TASK TO CARRY OUT:
Go through the entries below and copy each line containing the word "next".

DATA EXCERPTS:
----------

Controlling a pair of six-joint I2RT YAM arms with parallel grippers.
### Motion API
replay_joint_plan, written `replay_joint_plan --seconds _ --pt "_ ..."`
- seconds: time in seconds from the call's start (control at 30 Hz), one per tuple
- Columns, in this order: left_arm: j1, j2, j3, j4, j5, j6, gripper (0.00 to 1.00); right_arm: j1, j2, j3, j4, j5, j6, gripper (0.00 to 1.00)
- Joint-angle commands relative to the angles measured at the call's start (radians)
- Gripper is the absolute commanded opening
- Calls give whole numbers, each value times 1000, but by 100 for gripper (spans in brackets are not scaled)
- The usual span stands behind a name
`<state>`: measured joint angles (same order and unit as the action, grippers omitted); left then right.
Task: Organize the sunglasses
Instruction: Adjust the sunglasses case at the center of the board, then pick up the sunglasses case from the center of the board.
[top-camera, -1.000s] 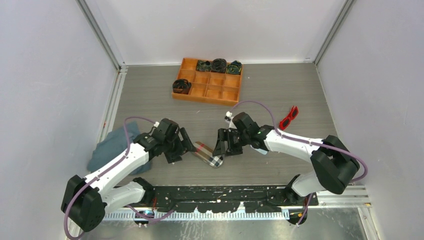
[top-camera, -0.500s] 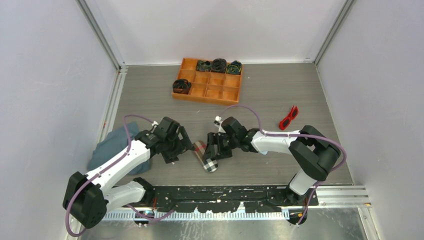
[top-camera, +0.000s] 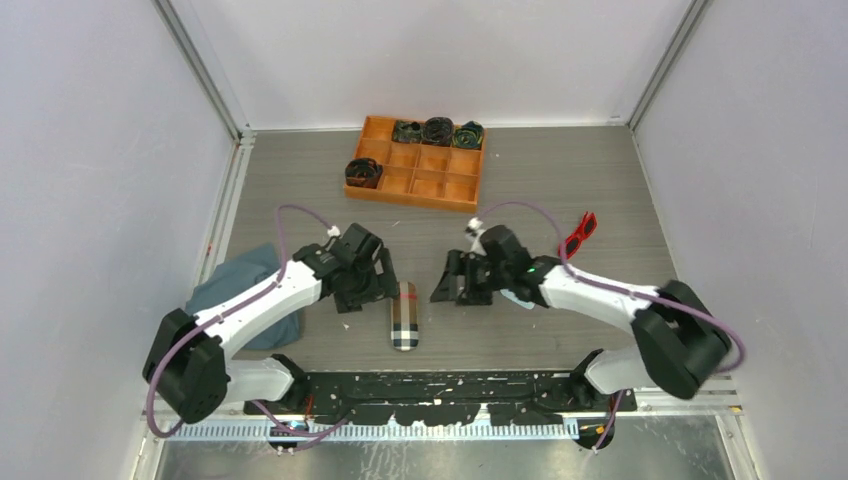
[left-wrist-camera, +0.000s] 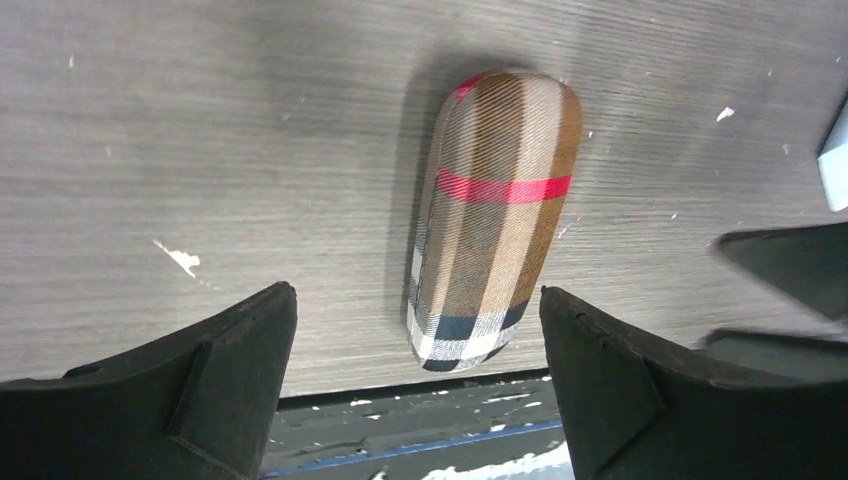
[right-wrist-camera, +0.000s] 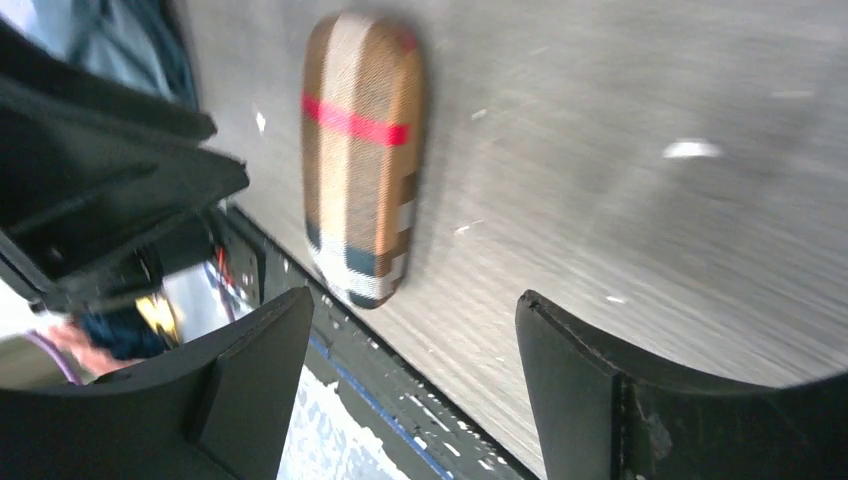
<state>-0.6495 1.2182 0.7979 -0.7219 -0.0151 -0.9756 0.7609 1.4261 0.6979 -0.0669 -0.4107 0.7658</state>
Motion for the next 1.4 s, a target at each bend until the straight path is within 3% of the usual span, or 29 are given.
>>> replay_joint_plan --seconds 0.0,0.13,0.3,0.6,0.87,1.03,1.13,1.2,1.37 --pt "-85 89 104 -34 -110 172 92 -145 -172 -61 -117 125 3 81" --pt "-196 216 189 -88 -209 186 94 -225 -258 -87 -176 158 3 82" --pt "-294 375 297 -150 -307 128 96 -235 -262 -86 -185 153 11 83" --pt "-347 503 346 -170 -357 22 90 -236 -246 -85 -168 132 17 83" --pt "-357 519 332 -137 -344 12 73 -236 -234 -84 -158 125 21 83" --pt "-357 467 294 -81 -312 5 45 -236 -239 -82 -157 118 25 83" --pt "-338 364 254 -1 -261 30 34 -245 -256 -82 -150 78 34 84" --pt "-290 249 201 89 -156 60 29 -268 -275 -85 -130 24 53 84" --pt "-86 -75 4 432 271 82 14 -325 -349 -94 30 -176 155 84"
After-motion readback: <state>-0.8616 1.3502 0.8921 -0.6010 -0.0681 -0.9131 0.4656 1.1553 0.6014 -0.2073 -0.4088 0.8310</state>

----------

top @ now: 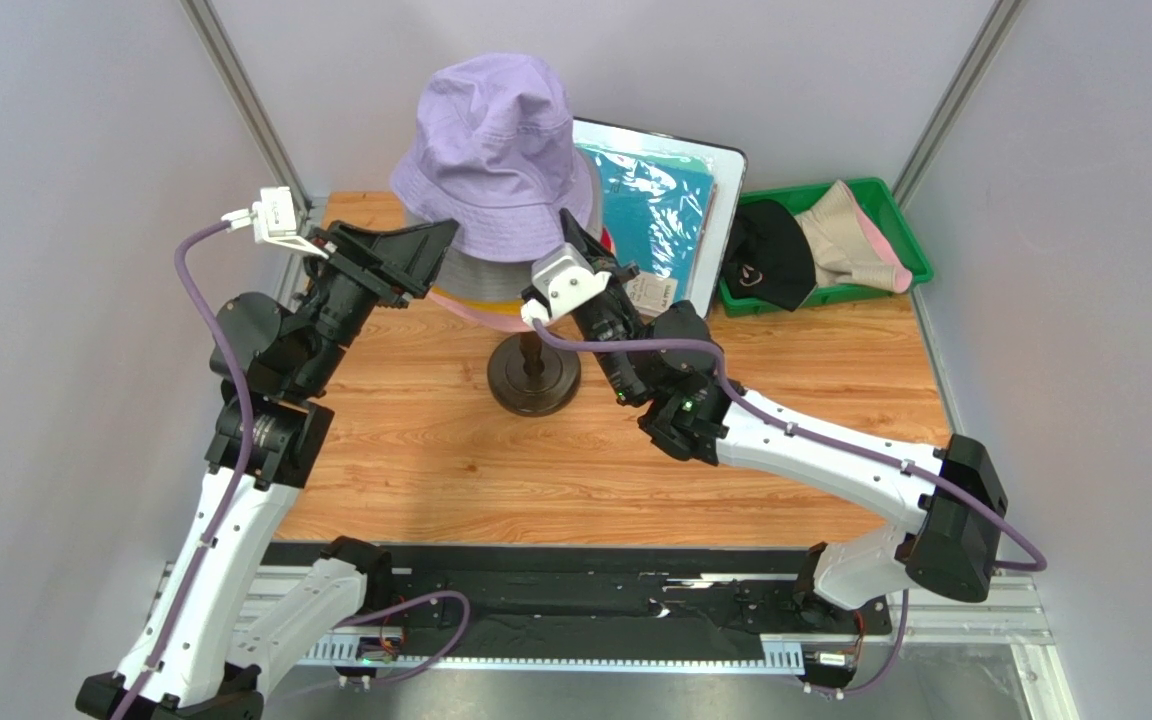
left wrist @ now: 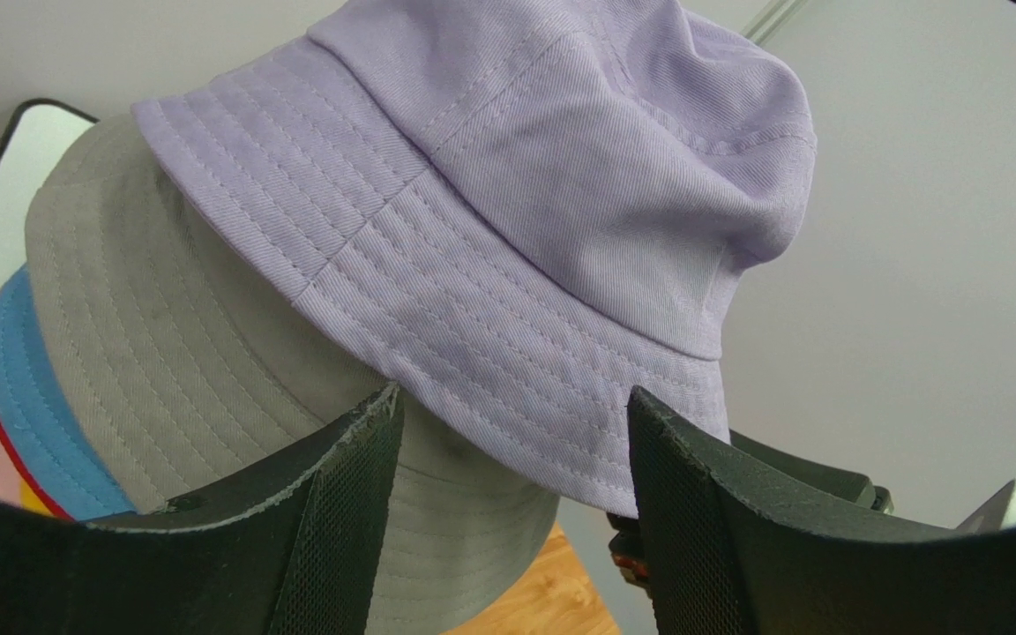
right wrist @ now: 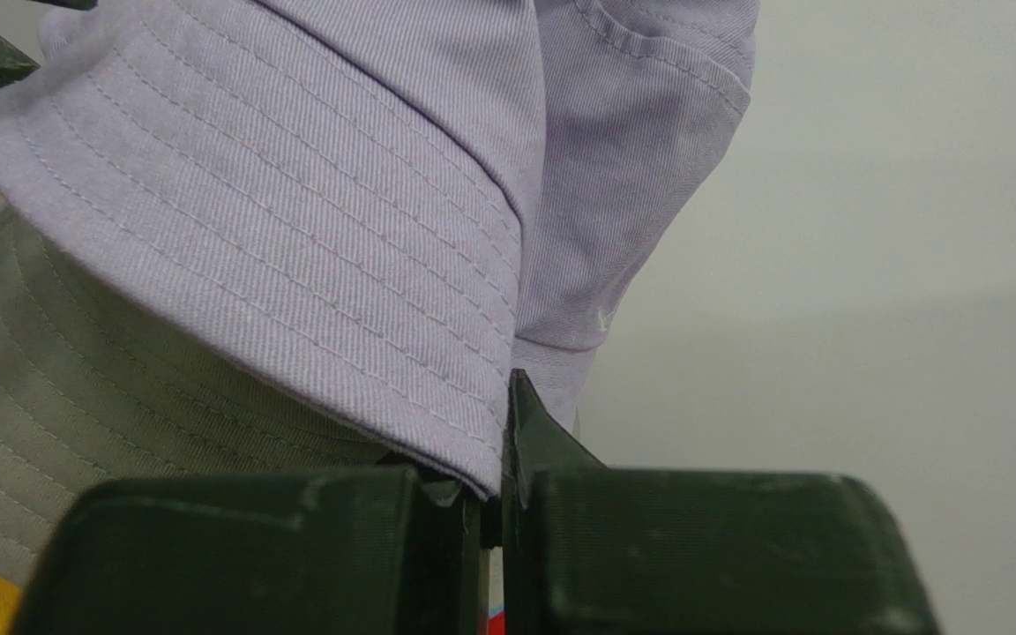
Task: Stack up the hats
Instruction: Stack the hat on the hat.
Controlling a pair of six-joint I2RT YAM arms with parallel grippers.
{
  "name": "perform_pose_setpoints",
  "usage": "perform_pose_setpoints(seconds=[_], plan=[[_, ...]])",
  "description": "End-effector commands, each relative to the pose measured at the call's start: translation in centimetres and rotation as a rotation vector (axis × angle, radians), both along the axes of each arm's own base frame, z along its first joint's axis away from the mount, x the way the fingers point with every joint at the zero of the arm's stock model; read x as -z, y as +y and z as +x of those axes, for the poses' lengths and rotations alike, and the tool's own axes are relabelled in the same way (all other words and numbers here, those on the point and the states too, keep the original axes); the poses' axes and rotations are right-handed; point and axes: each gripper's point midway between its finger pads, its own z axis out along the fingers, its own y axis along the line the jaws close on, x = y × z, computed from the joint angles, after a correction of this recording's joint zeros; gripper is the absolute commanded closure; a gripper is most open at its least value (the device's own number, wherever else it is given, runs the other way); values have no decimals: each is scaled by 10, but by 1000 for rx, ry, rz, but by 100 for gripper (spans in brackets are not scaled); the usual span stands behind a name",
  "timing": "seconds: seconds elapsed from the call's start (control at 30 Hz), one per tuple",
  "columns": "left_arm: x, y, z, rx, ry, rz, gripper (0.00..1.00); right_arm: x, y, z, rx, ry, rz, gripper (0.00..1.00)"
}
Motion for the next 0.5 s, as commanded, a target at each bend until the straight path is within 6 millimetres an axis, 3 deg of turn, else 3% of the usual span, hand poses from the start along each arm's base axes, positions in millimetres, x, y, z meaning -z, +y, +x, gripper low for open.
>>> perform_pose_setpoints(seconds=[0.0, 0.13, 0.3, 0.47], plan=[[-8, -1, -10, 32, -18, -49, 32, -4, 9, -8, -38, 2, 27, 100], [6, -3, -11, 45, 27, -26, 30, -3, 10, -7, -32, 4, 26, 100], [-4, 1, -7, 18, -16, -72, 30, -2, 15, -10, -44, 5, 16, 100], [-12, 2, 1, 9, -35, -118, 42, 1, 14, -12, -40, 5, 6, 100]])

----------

RESULT OF THE EXERCISE:
Motion for the next 1.4 s, a target at each bend until the straight path is within 3% of the usual span, or 29 are given.
Motion for the next 0.5 s, as commanded, a target at each bend until the straight path is within 6 millimetres an axis, 3 deg of turn, else 3% of the usual span, hand poses from the start along each arm's base axes, positions in millimetres, x, y, z meaning -z, +y, +x, gripper low for open.

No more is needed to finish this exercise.